TASK TO CARRY OUT
Provide the count of lines below where "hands" occurs, with no other output.

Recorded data
- - - -

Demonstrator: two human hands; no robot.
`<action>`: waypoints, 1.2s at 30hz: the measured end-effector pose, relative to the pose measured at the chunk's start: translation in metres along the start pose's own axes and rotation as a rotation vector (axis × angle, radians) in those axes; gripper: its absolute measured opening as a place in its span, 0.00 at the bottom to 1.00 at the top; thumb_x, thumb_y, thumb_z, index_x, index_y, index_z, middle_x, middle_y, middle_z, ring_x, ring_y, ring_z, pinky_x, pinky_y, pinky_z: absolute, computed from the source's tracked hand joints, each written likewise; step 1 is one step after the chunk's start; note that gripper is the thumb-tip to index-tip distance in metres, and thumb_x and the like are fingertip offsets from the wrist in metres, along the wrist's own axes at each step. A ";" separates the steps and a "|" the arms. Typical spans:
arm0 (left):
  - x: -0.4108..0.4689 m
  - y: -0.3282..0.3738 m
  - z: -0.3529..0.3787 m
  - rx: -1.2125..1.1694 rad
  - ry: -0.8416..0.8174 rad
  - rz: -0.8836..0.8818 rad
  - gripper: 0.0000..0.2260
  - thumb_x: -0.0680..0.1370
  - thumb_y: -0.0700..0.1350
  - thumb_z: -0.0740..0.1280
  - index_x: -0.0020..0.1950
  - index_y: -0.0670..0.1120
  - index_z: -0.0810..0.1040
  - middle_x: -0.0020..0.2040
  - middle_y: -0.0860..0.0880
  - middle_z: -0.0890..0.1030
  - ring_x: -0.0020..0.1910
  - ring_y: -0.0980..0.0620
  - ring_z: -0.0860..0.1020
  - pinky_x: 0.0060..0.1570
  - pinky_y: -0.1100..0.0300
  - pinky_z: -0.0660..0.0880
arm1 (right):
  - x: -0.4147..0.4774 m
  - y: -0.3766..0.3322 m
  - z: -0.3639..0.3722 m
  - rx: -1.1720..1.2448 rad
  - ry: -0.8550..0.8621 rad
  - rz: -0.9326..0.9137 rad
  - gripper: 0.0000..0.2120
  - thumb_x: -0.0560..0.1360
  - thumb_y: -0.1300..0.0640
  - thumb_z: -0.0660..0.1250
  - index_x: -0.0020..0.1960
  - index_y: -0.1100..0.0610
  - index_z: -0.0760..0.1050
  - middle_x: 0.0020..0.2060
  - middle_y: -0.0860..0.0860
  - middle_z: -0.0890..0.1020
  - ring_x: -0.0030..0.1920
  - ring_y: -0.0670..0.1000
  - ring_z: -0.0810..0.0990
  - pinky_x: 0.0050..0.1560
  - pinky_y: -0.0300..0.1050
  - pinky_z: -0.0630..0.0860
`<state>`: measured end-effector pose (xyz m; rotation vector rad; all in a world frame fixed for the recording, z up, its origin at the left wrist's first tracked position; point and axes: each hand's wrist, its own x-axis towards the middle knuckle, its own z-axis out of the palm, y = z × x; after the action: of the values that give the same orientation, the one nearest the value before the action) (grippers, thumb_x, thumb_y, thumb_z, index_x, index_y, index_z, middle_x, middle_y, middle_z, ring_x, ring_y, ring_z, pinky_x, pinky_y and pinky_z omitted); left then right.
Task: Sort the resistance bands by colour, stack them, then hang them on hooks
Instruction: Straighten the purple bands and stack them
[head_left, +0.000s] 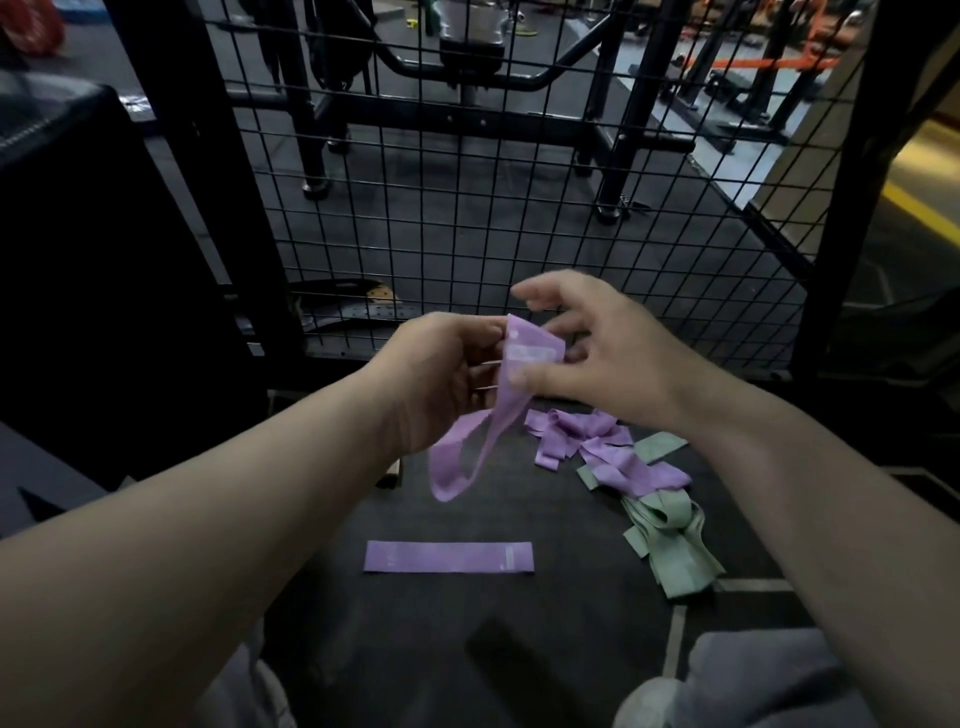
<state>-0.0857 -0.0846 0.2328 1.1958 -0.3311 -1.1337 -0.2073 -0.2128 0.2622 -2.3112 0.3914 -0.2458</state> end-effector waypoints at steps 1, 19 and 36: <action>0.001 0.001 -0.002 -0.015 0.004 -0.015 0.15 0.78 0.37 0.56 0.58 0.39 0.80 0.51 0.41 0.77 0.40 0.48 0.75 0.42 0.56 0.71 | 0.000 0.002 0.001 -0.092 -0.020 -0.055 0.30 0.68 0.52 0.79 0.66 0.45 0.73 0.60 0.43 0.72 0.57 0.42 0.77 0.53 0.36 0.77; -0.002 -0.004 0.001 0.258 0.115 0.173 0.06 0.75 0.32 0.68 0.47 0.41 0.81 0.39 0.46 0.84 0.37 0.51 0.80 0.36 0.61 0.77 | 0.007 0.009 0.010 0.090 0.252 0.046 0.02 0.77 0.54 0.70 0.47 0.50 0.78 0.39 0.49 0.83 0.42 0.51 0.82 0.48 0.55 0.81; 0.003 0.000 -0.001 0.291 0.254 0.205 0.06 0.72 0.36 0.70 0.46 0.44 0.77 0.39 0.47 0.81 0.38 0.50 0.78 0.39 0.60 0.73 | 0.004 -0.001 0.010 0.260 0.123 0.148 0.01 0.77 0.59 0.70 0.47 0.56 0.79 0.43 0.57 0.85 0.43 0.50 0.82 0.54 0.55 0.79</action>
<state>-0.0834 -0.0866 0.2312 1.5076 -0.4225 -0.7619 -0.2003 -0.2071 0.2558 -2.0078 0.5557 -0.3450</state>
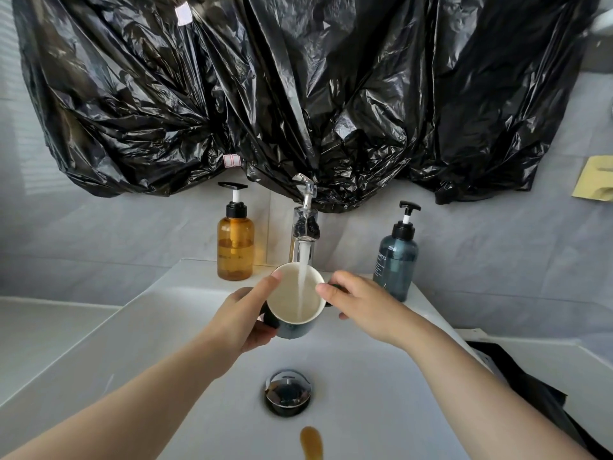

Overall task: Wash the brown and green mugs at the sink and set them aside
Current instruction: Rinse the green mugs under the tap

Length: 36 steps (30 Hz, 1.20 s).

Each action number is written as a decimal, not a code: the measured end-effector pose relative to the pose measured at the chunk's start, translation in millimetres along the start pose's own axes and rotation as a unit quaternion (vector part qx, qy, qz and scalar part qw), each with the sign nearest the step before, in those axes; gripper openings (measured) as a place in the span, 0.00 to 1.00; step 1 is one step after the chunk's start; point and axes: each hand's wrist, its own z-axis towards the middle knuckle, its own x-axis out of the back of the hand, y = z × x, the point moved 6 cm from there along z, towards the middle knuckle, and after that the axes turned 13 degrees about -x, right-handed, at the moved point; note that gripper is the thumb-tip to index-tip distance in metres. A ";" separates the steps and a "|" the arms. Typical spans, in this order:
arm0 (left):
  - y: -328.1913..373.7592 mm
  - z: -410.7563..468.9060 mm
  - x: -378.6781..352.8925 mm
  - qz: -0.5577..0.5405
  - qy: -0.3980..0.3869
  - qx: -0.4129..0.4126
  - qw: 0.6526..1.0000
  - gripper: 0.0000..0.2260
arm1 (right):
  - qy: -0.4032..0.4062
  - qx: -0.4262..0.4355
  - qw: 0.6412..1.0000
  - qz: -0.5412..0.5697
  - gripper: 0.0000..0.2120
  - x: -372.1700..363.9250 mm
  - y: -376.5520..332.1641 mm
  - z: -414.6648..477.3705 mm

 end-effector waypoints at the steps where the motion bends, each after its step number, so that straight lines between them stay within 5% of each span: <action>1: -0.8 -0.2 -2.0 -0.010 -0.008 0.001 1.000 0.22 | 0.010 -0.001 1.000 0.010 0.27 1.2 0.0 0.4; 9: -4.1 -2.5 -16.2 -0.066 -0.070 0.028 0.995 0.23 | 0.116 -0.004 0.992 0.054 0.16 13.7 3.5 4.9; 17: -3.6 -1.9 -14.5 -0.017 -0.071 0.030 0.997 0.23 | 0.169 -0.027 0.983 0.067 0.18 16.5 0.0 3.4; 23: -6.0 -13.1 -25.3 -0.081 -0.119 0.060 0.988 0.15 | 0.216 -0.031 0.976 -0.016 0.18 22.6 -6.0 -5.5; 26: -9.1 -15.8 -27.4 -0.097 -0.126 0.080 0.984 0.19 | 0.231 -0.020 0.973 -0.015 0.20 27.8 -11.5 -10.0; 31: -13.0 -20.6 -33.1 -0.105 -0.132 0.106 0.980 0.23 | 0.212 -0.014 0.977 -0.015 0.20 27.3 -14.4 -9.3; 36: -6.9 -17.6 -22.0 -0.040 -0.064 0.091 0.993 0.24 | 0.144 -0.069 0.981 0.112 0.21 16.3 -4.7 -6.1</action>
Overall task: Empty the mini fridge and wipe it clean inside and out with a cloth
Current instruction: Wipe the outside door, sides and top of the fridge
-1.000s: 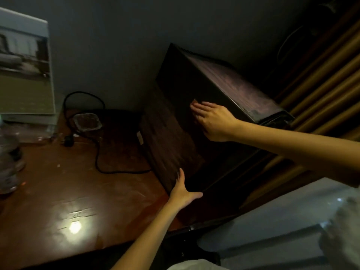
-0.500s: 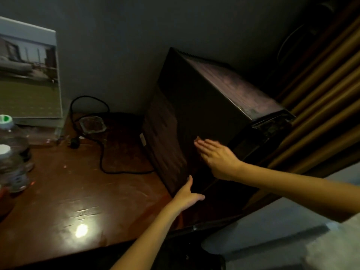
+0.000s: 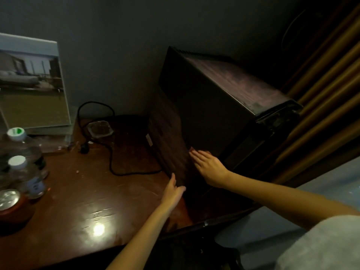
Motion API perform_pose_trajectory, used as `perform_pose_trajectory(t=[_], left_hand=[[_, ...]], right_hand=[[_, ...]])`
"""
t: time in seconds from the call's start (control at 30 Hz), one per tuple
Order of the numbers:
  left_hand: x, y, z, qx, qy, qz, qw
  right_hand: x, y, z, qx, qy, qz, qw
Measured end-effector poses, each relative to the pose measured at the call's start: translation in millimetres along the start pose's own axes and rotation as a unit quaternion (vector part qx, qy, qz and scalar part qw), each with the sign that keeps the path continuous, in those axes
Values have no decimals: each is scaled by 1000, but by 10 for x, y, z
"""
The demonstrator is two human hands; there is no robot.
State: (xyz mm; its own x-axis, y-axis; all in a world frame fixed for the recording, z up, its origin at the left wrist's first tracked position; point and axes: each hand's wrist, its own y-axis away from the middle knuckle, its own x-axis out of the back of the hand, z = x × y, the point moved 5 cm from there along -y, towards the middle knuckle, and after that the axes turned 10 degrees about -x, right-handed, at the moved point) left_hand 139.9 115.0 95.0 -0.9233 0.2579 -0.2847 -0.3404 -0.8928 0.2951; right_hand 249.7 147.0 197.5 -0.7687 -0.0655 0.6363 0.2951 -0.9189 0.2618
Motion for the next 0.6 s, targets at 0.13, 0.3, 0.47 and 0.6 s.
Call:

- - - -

RESULT OF THE TASK
2